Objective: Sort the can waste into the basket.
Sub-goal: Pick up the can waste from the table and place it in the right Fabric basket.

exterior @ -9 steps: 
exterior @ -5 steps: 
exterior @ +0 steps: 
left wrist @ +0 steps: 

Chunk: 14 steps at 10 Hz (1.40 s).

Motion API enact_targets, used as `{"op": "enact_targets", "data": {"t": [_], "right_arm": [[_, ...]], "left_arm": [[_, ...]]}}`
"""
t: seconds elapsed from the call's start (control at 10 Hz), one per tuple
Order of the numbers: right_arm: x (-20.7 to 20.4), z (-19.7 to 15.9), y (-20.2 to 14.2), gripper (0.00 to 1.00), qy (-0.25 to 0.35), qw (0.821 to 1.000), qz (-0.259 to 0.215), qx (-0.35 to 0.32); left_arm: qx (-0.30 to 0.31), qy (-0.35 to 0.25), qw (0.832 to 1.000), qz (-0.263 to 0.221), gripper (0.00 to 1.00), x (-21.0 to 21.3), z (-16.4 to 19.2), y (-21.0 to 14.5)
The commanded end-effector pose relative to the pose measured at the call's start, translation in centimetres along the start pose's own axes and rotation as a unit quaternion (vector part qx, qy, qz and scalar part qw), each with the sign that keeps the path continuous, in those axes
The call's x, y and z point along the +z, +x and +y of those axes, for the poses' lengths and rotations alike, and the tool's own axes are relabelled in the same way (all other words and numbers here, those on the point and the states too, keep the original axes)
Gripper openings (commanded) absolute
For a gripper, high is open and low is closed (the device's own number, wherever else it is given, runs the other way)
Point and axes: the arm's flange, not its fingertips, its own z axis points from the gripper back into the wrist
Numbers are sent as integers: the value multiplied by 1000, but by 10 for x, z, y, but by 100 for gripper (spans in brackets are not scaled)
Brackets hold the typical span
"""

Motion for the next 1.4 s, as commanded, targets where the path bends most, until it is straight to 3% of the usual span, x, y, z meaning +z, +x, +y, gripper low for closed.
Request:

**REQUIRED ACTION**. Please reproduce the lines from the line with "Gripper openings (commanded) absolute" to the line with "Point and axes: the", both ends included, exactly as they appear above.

**EXERCISE SOLUTION**.
Gripper openings (commanded) absolute
For a gripper, high is open and low is closed (the device's own number, wherever else it is given, runs the other way)
Point and axes: the arm's flange, not its fingertips, its own z axis points from the gripper back into the wrist

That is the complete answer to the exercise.